Exercise details: All lines containing the string "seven" must be copied from the entries.

[Saved entries]
/---
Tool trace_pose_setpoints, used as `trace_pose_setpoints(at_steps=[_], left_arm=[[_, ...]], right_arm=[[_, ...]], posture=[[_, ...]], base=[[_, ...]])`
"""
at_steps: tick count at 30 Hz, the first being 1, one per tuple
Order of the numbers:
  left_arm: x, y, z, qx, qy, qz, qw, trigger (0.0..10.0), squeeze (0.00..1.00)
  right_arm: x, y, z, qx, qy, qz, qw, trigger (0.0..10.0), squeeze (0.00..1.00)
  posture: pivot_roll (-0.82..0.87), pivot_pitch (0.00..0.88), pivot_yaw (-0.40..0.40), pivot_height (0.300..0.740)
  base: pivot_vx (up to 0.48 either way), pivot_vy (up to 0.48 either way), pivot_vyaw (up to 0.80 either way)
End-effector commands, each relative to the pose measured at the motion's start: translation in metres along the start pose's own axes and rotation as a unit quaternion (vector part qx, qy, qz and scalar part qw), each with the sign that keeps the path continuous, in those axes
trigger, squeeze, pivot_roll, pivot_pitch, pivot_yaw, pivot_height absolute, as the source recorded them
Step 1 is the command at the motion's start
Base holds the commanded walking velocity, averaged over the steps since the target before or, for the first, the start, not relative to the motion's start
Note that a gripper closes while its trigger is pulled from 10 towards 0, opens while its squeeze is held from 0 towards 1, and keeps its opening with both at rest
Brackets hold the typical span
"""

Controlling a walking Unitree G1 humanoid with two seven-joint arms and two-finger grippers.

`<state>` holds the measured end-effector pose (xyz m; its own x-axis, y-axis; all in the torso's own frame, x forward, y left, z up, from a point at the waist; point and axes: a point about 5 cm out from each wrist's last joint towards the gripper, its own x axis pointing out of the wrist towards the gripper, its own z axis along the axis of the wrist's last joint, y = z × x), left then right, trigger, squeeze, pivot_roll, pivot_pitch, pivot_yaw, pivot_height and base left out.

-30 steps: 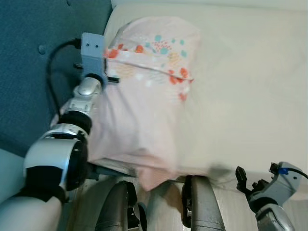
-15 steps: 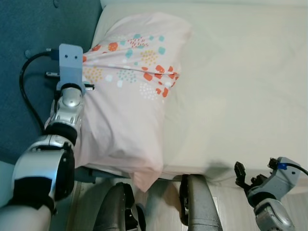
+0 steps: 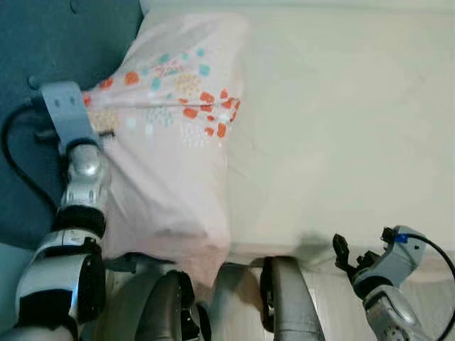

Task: Clean up the room

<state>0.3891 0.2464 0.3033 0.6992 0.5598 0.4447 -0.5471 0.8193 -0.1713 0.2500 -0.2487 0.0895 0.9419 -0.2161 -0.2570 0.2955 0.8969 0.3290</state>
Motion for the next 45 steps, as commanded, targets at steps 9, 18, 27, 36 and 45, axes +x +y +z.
trace_pose_setpoints(at_steps=[9, 18, 27, 36, 45], left_arm=[[0.022, 0.039, 0.061, -0.095, -0.098, 0.122, 0.983, 0.0, 0.0], [-0.005, 0.006, 0.039, -0.074, -0.072, 0.055, 0.993, 0.0, 0.0], [-0.04, -0.02, -0.012, -0.074, 0.022, 0.021, 0.997, 0.0, 0.0], [-0.078, -0.053, -0.051, -0.078, 0.106, -0.061, 0.989, 7.6, 0.0], [-0.099, -0.065, -0.077, -0.005, 0.182, -0.151, 0.972, 10.0, 0.12]], right_arm=[[0.0, -0.004, -0.007, -0.006, 0.014, -0.001, 1.0, 10.0, 0.0], [0.002, -0.003, -0.005, -0.008, 0.012, 0.004, 1.0, 10.0, 0.0], [0.001, -0.001, -0.007, -0.006, 0.013, 0.009, 1.0, 10.0, 0.0], [0.0, -0.001, -0.006, -0.004, 0.01, 0.011, 1.0, 10.0, 0.0], [0.003, -0.004, -0.004, -0.003, 0.006, 0.006, 1.0, 10.0, 0.0]], posture=[[-0.07, 0.312, 0.04, 0.617], [-0.07, 0.32, 0.039, 0.617], [-0.07, 0.325, 0.043, 0.617], [-0.07, 0.323, 0.05, 0.617], [-0.06, 0.299, 0.059, 0.617]], base=[[0.0, 0.0, 0.0], [0.0, 0.0, 0.0], [0.0, 0.0, 0.0], [0.0, 0.0, 0.0], [0.0, 0.0, 0.0]])
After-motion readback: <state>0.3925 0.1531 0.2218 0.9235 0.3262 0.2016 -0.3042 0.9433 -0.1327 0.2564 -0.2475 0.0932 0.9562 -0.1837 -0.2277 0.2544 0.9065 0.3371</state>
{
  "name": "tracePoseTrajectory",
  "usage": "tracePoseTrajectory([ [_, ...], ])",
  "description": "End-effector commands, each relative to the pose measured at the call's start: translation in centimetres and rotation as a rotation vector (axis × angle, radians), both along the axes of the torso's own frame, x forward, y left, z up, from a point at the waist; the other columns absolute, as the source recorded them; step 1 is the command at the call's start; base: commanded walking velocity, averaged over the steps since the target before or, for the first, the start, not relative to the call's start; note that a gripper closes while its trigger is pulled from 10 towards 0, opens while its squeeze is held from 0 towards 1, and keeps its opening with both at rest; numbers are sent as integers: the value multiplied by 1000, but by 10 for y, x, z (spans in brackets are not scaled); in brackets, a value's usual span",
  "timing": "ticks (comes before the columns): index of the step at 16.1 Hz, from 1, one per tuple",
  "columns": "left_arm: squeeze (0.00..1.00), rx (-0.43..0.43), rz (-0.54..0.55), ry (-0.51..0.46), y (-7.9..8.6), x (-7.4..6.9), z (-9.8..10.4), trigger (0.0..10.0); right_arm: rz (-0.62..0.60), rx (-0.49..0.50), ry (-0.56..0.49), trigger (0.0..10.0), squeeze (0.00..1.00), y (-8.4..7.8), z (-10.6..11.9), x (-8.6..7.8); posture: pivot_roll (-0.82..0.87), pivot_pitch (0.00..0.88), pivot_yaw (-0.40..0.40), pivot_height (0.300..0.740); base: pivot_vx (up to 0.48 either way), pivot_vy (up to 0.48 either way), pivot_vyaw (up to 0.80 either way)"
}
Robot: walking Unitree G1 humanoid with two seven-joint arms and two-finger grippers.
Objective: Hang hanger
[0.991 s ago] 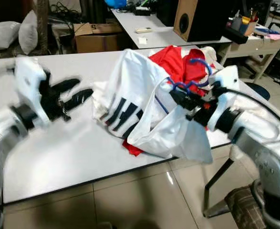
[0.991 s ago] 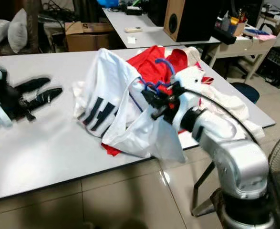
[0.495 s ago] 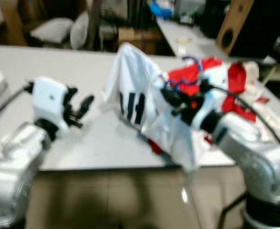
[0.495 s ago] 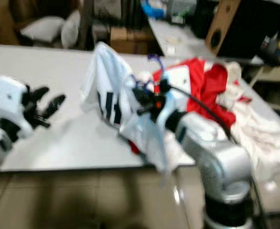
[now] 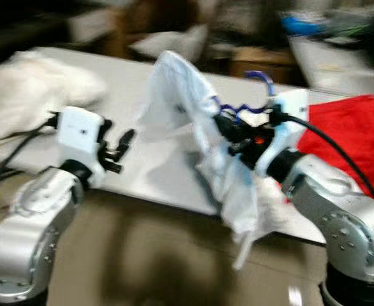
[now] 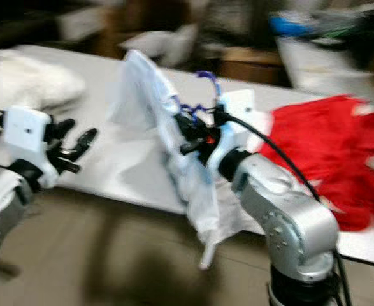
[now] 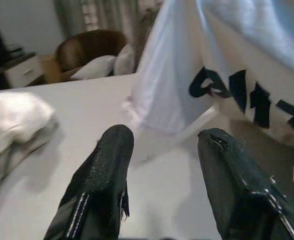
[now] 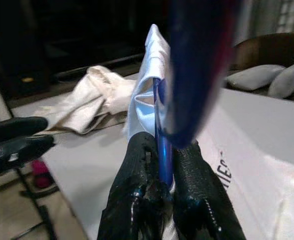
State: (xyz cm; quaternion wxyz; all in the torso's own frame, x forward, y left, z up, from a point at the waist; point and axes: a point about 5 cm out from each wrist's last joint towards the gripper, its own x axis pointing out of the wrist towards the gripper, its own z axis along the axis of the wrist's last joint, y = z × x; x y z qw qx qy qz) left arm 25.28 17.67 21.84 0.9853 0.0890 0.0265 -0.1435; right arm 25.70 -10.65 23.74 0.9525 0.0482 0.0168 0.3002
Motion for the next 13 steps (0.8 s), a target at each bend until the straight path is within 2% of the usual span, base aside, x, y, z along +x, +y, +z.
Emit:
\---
Written response:
Controlling a walking Unitree G1 humanoid with two seven-joint arms and two-finger grippers.
Robot: walking Unitree G1 humanoid with two seven-joint arms and two-finger grippers.

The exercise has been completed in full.